— Assigned task —
For each line below that includes the string "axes", show the whole line.

— Data —
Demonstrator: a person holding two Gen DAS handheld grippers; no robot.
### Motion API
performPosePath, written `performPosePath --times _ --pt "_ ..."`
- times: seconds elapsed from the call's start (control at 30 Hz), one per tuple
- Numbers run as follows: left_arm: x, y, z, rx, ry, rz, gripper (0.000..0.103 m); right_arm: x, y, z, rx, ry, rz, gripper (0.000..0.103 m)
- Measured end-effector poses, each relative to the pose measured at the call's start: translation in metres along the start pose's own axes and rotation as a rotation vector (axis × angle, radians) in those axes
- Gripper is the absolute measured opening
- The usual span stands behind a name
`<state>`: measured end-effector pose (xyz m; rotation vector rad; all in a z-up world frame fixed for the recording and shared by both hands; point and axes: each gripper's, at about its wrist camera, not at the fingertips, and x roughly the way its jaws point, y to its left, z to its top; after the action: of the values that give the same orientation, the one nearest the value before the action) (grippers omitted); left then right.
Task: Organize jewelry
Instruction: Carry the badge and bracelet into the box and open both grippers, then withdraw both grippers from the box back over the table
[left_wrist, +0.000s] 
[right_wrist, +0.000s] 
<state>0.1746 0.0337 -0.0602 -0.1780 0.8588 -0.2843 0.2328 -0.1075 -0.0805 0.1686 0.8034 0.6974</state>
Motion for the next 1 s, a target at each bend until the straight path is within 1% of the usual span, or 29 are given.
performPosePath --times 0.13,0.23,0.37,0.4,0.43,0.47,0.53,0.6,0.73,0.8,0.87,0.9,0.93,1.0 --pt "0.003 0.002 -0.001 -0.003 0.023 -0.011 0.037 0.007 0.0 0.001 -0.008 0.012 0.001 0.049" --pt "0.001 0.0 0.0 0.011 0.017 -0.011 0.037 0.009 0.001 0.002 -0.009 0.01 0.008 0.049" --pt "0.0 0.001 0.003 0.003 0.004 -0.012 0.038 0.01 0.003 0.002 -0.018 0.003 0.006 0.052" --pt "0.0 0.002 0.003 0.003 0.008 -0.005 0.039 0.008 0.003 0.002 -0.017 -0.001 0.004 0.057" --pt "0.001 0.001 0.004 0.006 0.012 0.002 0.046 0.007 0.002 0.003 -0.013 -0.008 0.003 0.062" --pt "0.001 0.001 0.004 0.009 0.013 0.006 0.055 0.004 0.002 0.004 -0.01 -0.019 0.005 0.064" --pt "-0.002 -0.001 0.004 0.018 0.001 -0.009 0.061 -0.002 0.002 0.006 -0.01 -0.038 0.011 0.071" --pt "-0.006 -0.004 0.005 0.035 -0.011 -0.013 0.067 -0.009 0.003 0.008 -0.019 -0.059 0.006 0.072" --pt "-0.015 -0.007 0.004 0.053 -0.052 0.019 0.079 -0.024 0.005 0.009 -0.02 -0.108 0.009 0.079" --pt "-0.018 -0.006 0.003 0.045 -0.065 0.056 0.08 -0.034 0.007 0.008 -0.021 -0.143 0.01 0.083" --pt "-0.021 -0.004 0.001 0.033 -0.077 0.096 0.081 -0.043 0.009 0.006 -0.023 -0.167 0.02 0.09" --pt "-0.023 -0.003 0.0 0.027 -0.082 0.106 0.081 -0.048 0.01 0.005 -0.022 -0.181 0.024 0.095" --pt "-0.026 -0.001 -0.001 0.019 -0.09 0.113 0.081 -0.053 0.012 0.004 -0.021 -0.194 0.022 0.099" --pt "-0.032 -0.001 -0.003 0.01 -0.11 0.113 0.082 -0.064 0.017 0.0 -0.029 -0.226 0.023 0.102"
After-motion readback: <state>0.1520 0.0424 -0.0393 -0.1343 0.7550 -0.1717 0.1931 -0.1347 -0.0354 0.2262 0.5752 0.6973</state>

— Completed exercise —
- Measured end-effector poses, each relative to the pose measured at the call's start: translation in metres along the start pose's own axes and rotation as a rotation vector (axis × angle, radians) in those axes
`<state>`: measured end-effector pose (xyz m; rotation vector rad; all in a z-up world frame fixed for the recording and shared by both hands; point and axes: each gripper's, at about its wrist camera, not at the fingertips, and x roughly the way its jaws point, y to its left, z to its top; after the action: of the values that give the same orientation, the one nearest the value before the action) (grippers omitted); left then right.

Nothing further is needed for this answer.